Pathogens and infectious diseases are typically detected using a technique called polymerase chain reaction, or PCR. The method involves rapidly heating and cooling DNA molecules from a biological sample in a process called thermal cycling. This results in the amplification of the target DNA into millions, and even billions of copies.
Scientists and physicians can then use the copies to identify the type of pathogen causing the infection. The problem is that most PCR tests can take up to an hour or more, and a physician's decision-making window is typically less than ten minutes.
A new device developed by researchers called DOTS qPCR, is faster, more efficient and less expensive than alternatives currently being used in clinics. The work is described in the journal Science Advances.
"With DOTS qPCR we are able to detect amplification and identify the infection after as few as 4 thermal cycles, while other methods are working with between 18 and 30," said the author. "We can get from sample to answer in as little as 3 minutes and 30 seconds."

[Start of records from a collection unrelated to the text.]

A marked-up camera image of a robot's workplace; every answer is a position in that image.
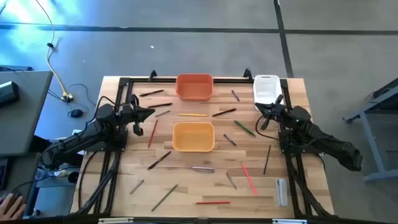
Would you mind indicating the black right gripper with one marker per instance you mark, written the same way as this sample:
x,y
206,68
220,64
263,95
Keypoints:
x,y
276,111

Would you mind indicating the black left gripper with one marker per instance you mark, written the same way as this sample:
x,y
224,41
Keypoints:
x,y
132,113

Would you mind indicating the black pen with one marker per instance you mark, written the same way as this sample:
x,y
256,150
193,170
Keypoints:
x,y
159,160
224,112
160,105
151,93

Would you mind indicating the grey crayon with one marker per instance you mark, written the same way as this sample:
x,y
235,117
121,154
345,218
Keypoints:
x,y
136,186
231,180
162,114

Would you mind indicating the green pen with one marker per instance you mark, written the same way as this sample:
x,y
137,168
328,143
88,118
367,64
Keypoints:
x,y
244,128

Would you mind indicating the blue pens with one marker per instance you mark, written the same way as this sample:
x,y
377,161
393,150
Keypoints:
x,y
235,95

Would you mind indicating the yellow pencil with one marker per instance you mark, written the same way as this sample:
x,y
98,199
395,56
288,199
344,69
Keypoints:
x,y
192,114

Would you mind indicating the purple crayon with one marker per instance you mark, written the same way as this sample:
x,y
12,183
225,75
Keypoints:
x,y
229,139

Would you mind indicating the light red pencil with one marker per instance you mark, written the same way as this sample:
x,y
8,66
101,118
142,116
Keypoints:
x,y
249,179

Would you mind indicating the grey marker pen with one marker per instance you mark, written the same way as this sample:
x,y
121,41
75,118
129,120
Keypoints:
x,y
202,169

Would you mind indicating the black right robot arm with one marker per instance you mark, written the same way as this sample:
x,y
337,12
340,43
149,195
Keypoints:
x,y
326,139

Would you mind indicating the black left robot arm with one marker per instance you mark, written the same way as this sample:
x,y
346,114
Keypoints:
x,y
77,139

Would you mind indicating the white plastic bin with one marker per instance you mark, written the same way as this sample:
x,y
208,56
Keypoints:
x,y
267,88

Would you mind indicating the black table clamp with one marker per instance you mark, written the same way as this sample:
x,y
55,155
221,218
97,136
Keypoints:
x,y
247,74
152,75

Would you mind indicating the yellow plastic bin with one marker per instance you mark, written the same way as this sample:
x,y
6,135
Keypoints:
x,y
192,138

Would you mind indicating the black pencil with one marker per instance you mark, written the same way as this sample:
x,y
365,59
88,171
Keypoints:
x,y
267,159

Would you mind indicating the orange plastic bin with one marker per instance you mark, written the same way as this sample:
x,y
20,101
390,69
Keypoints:
x,y
194,90

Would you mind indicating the black computer mouse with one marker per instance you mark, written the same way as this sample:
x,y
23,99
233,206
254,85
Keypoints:
x,y
75,113

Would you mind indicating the white stapler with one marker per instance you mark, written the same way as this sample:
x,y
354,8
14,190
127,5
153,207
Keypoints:
x,y
282,193

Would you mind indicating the black round lid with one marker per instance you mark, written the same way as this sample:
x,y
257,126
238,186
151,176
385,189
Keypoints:
x,y
73,177

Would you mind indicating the white bottle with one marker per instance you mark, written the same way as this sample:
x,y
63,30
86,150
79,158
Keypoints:
x,y
62,173

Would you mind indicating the clear water bottle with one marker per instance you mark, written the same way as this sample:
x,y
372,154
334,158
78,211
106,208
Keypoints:
x,y
43,175

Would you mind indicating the grey side table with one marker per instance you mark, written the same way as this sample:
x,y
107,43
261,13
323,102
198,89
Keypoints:
x,y
25,124

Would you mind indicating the black cart device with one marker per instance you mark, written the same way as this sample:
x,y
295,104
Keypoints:
x,y
387,88

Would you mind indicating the black desktop device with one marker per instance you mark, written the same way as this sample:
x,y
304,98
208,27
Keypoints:
x,y
7,93

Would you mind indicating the black keyboard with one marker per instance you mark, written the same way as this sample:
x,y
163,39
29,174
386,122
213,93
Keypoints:
x,y
3,174

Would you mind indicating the person's hand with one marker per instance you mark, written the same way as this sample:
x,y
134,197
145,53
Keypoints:
x,y
11,208

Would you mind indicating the black aluminium table frame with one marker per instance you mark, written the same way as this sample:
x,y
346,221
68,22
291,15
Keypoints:
x,y
140,80

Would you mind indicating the white strip bracket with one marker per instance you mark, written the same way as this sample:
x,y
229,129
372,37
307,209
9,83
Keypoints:
x,y
289,221
115,220

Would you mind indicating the grey metal cart frame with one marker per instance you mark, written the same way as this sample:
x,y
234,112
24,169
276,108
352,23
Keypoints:
x,y
382,175

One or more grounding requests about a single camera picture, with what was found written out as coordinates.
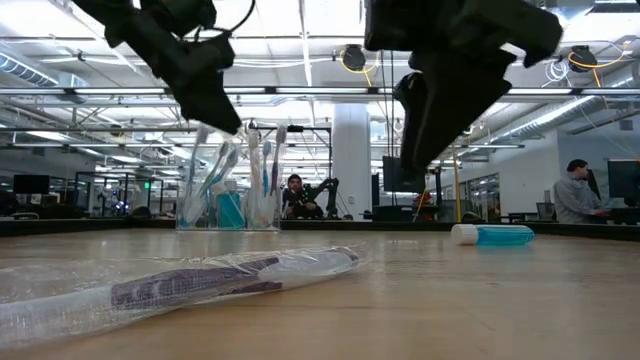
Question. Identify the black aluminium table frame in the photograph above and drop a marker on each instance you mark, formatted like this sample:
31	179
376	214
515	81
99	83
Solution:
375	226

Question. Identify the black monitor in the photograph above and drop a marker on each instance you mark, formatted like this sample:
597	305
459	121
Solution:
31	185
387	175
625	180

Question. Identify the clear acrylic organizer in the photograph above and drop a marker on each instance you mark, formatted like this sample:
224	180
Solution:
245	224

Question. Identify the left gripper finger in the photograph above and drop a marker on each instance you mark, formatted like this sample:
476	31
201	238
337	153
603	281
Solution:
215	107

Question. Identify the white column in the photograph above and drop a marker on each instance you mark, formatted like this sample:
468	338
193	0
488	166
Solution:
352	160

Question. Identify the black gantry frame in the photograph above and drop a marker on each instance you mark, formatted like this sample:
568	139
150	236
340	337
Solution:
312	129

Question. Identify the green toothbrush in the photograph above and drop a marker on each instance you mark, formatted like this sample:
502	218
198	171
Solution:
221	177

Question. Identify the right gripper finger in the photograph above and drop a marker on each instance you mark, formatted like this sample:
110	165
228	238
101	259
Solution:
450	120
410	120

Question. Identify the person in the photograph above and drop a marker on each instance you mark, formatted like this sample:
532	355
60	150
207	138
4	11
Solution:
572	200
295	186

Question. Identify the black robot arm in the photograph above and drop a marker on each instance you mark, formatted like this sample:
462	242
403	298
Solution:
330	192

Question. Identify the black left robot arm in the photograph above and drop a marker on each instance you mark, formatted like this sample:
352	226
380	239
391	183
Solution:
125	22

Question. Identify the long light bar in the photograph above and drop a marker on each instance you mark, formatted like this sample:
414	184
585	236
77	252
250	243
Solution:
325	91

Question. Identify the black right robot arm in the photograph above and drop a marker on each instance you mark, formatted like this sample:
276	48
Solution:
450	25

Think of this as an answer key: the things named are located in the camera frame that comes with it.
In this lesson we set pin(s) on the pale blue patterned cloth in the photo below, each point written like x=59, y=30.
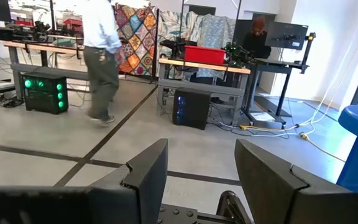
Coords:
x=213, y=31

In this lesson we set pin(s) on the seated person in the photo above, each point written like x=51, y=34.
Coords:
x=255, y=43

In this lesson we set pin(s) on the black computer with green fans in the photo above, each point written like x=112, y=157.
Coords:
x=42, y=96

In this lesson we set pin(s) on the small red bin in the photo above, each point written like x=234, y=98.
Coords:
x=73, y=23

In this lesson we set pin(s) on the colourful patchwork quilt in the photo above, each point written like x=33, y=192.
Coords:
x=135, y=40

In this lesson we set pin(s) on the black backdrop stand pole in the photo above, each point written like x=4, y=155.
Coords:
x=156, y=46

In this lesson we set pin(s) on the leaf-pattern cloth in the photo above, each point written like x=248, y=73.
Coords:
x=169, y=25

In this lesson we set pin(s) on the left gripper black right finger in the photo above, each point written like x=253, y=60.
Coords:
x=269, y=186

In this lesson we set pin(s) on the black rolling monitor stand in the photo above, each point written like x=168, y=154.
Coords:
x=272, y=64

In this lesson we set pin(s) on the robot arm with green lights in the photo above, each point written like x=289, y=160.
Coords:
x=238, y=54

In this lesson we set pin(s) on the white flat box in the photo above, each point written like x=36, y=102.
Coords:
x=261, y=116

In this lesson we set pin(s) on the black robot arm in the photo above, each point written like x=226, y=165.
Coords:
x=39, y=31
x=176, y=46
x=64, y=31

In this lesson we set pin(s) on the red plastic bin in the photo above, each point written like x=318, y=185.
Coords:
x=204, y=55

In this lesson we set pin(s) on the black monitor on stand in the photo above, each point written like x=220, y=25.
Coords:
x=286, y=35

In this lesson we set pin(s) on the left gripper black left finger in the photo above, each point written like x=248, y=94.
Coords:
x=141, y=186

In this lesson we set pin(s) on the long grey wooden-top workbench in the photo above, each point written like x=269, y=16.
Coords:
x=42, y=47

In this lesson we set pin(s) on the grey workbench with wooden top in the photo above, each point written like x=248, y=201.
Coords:
x=204, y=66

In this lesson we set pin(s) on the black computer with blue light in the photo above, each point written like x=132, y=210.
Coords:
x=191, y=109

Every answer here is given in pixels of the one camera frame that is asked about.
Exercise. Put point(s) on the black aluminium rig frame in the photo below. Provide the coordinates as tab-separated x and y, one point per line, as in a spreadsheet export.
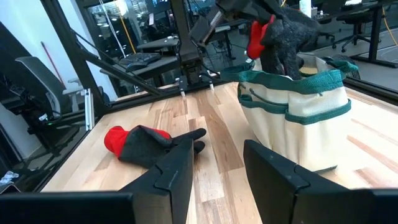
71	46

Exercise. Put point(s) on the black desk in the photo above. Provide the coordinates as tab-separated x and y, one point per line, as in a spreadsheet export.
374	37

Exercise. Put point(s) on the white container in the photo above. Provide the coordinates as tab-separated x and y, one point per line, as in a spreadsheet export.
305	7

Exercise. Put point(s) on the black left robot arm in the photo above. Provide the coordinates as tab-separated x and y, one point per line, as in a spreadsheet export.
186	37

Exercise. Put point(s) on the black keyboard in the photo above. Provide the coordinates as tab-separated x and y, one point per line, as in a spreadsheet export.
140	58

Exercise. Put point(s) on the grey desk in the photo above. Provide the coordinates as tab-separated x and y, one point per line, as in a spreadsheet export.
155	67

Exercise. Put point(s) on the beige green-trimmed gardening bag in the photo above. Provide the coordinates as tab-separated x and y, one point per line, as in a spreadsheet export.
311	140

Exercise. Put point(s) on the silver aluminium bracket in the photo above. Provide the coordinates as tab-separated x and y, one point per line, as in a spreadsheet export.
89	109

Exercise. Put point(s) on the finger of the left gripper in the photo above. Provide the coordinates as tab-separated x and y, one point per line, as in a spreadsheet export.
272	7
239	7

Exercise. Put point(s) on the red black gardening glove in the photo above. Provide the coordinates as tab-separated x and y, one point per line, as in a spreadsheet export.
133	149
289	37

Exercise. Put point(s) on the black-framed glass partition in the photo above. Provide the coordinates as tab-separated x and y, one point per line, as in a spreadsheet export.
149	28

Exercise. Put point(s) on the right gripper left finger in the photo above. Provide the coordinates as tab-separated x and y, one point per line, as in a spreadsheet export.
168	193

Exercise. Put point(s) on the grey office chair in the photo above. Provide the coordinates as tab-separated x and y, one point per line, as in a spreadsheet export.
46	81

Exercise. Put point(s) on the black office chair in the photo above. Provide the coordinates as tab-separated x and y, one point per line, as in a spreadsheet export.
354	18

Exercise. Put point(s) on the clear plastic wrapper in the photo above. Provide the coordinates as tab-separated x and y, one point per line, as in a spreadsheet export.
7	179

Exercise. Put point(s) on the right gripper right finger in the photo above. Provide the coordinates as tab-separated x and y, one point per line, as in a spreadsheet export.
280	193

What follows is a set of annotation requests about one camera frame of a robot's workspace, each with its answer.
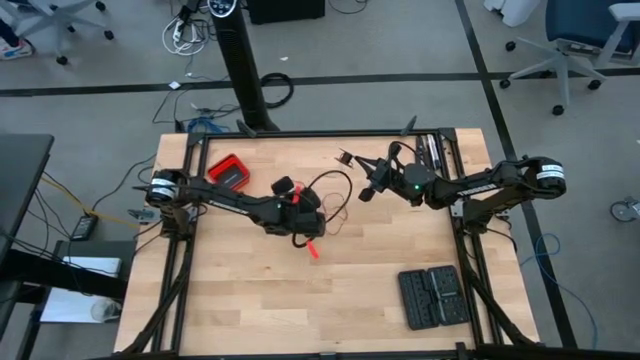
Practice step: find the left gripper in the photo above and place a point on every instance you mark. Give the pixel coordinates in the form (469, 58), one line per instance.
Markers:
(300, 215)

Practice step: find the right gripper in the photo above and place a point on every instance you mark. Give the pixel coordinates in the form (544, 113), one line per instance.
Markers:
(390, 175)

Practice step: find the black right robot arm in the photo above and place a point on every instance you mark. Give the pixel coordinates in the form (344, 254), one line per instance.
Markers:
(475, 192)

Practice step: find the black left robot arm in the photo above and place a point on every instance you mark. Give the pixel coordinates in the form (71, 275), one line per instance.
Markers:
(225, 202)

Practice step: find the red tape strip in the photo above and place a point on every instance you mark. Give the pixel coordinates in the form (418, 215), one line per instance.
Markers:
(313, 249)

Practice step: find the black pen tool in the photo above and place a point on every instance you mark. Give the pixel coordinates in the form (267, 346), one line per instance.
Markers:
(422, 150)

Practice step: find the silver metal tool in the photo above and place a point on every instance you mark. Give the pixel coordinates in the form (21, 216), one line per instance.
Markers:
(434, 150)

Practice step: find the red collapsible bin black rim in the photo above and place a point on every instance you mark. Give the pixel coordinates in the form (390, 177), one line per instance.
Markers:
(216, 167)

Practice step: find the black open bit case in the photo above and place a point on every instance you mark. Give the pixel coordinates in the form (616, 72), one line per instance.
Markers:
(434, 297)

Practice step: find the grey metal clamp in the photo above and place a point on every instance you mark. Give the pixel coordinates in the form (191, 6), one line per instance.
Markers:
(142, 215)

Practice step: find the black cabinet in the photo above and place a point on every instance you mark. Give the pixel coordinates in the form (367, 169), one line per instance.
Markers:
(286, 11)

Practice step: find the black power adapter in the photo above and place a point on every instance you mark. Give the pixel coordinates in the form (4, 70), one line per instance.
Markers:
(84, 226)

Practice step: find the white paper sheet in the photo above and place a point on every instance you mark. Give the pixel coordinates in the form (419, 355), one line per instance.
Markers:
(75, 305)

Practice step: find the blue office chair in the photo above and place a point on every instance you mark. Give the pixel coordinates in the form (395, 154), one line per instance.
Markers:
(585, 25)

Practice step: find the caster wheel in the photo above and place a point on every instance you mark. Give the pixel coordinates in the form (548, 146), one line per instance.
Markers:
(625, 210)

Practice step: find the black desk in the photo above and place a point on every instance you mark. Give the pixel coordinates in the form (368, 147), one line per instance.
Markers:
(22, 175)

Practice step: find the grey office chair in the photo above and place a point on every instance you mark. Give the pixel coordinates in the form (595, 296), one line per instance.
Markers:
(55, 17)

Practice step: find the person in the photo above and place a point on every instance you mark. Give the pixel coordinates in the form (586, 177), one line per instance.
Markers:
(15, 51)

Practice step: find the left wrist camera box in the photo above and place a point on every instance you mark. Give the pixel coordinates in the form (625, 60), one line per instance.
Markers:
(283, 185)

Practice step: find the black aluminium table frame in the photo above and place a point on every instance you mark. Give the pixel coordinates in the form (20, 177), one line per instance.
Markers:
(320, 134)

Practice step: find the white wall plug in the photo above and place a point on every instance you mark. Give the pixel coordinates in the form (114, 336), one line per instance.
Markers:
(174, 85)

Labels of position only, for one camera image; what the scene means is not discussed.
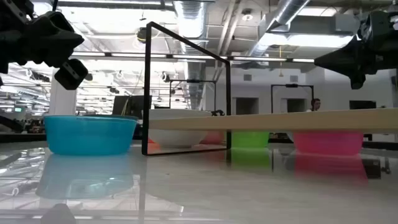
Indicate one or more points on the black computer monitor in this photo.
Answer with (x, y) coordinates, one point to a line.
(130, 105)

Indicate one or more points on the large light pink bowl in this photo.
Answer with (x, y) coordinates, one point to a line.
(213, 138)

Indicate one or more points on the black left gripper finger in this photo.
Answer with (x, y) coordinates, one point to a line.
(71, 74)
(49, 40)

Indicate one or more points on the small cyan plastic bowl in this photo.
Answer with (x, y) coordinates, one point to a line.
(90, 137)

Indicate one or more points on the small magenta plastic bowl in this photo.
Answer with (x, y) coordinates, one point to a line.
(328, 143)

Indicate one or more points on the small green plastic bowl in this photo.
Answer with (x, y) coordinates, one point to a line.
(250, 139)

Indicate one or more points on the person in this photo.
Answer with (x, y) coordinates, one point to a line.
(315, 105)

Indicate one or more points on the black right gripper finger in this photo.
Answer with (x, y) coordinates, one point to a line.
(351, 57)
(357, 81)

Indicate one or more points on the white building column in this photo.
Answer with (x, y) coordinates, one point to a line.
(62, 99)

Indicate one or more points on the dark wall screen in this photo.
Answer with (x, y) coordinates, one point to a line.
(362, 104)

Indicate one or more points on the small orange plastic bowl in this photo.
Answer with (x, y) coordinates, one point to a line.
(152, 142)

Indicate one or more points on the large white bowl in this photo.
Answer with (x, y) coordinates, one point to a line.
(177, 138)

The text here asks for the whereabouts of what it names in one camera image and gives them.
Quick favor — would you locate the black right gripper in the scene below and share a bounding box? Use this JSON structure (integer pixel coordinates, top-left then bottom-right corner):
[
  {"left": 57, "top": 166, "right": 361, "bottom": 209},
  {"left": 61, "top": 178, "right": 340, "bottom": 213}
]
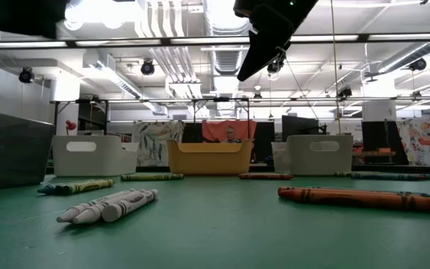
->
[{"left": 232, "top": 0, "right": 319, "bottom": 82}]

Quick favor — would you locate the orange-red crayons lower right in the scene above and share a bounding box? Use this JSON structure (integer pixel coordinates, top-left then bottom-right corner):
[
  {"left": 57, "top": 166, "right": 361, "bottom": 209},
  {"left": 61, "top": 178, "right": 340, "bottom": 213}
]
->
[{"left": 277, "top": 186, "right": 406, "bottom": 199}]

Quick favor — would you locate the orange crayons front right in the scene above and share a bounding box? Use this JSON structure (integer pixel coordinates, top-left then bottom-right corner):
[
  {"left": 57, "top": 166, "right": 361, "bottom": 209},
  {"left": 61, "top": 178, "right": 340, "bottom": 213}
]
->
[{"left": 289, "top": 188, "right": 430, "bottom": 213}]

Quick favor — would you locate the black monitor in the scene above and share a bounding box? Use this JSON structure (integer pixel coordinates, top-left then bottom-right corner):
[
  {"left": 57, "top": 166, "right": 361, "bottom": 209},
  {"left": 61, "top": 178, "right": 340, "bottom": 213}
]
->
[{"left": 281, "top": 114, "right": 328, "bottom": 143}]

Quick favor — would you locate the black beam with light strips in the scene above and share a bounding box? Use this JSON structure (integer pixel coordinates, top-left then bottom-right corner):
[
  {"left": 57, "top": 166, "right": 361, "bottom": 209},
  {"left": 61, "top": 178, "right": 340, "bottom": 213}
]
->
[{"left": 0, "top": 32, "right": 430, "bottom": 52}]

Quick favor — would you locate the person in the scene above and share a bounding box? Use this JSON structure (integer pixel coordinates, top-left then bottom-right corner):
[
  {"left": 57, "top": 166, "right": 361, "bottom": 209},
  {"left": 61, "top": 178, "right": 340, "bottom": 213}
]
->
[{"left": 220, "top": 126, "right": 244, "bottom": 144}]

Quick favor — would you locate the orange cloth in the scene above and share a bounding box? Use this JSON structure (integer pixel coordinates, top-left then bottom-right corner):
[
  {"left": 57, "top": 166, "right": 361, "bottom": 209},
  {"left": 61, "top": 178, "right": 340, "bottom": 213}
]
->
[{"left": 201, "top": 120, "right": 258, "bottom": 143}]

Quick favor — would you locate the orange plastic bin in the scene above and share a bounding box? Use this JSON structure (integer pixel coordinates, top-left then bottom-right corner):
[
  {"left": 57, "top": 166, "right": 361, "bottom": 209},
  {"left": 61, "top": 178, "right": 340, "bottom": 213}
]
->
[{"left": 166, "top": 138, "right": 255, "bottom": 176}]

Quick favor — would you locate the grey plastic bin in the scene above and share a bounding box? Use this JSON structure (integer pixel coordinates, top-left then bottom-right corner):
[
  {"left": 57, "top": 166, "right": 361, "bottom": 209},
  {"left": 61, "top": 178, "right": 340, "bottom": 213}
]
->
[{"left": 270, "top": 134, "right": 355, "bottom": 176}]

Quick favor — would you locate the red crayon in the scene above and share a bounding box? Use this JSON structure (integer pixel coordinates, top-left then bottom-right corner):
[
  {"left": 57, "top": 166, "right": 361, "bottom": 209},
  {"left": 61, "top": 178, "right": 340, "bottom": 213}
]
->
[{"left": 238, "top": 172, "right": 295, "bottom": 181}]

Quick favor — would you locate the black partition panel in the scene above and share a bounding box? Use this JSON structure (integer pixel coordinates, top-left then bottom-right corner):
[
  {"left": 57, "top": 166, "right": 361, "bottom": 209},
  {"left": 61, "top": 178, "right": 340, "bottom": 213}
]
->
[{"left": 361, "top": 120, "right": 410, "bottom": 166}]

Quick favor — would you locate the distant wooden desk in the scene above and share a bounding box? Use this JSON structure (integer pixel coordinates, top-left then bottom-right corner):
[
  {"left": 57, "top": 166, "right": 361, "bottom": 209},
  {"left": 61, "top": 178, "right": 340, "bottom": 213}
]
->
[{"left": 352, "top": 147, "right": 397, "bottom": 165}]

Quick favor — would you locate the leaf print cloth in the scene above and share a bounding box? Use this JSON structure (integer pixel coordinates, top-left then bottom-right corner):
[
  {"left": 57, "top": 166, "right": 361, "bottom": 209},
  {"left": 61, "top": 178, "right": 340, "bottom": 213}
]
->
[{"left": 131, "top": 120, "right": 186, "bottom": 167}]

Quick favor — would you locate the flower print cloth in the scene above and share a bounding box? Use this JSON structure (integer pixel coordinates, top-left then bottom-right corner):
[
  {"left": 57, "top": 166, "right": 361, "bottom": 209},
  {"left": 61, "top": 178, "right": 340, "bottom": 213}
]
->
[{"left": 395, "top": 117, "right": 430, "bottom": 167}]

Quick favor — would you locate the green table mat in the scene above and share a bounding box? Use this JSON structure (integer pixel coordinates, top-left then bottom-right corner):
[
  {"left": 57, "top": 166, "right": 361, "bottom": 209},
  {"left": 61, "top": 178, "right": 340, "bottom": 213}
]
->
[{"left": 0, "top": 172, "right": 430, "bottom": 269}]

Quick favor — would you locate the white crayon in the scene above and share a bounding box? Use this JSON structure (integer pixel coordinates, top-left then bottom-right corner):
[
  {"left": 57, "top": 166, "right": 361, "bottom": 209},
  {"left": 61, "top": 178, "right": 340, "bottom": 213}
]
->
[
  {"left": 72, "top": 188, "right": 151, "bottom": 225},
  {"left": 56, "top": 188, "right": 137, "bottom": 224},
  {"left": 101, "top": 188, "right": 160, "bottom": 223}
]

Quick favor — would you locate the white plastic bin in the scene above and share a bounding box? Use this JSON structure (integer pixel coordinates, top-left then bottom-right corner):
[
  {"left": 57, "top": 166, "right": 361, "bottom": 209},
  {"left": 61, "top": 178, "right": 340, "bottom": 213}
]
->
[{"left": 52, "top": 134, "right": 140, "bottom": 178}]

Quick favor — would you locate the dark green plastic bin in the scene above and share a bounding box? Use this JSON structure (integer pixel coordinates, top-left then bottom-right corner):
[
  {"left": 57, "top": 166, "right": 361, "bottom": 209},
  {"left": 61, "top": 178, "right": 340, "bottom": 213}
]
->
[{"left": 0, "top": 108, "right": 56, "bottom": 191}]

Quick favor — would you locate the silver ventilation duct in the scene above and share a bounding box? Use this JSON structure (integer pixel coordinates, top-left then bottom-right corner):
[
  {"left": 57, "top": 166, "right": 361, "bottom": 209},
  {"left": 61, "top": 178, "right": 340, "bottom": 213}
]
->
[{"left": 203, "top": 0, "right": 255, "bottom": 75}]

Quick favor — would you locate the distant black rig frame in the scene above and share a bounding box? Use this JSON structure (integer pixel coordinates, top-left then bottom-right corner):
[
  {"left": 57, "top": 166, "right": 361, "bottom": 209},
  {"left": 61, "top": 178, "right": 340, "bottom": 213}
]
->
[{"left": 52, "top": 96, "right": 430, "bottom": 136}]

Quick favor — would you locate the thin hanging cord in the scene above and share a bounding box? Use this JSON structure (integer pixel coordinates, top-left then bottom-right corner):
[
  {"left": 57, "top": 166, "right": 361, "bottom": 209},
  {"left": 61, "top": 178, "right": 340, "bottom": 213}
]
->
[{"left": 328, "top": 0, "right": 343, "bottom": 135}]

DOTS qPCR stands for droplet-on-thermocouple silhouette real-time PCR. The technology relies on the measurement of subtle surface tension changes at the interface of a water droplet suspended in an oil medium.
The water droplet, which contains the target DNA to be amplified, is moved along a heat gradient in the oil to begin the chain reaction. As more copies of the target DNA are produced, they move towards the oil-water interface, resulting in measurable changes in surface tension. Remarkably, the size of the droplet can be measured using a smartphone camera, providing a method to observe the course of the reaction in real time.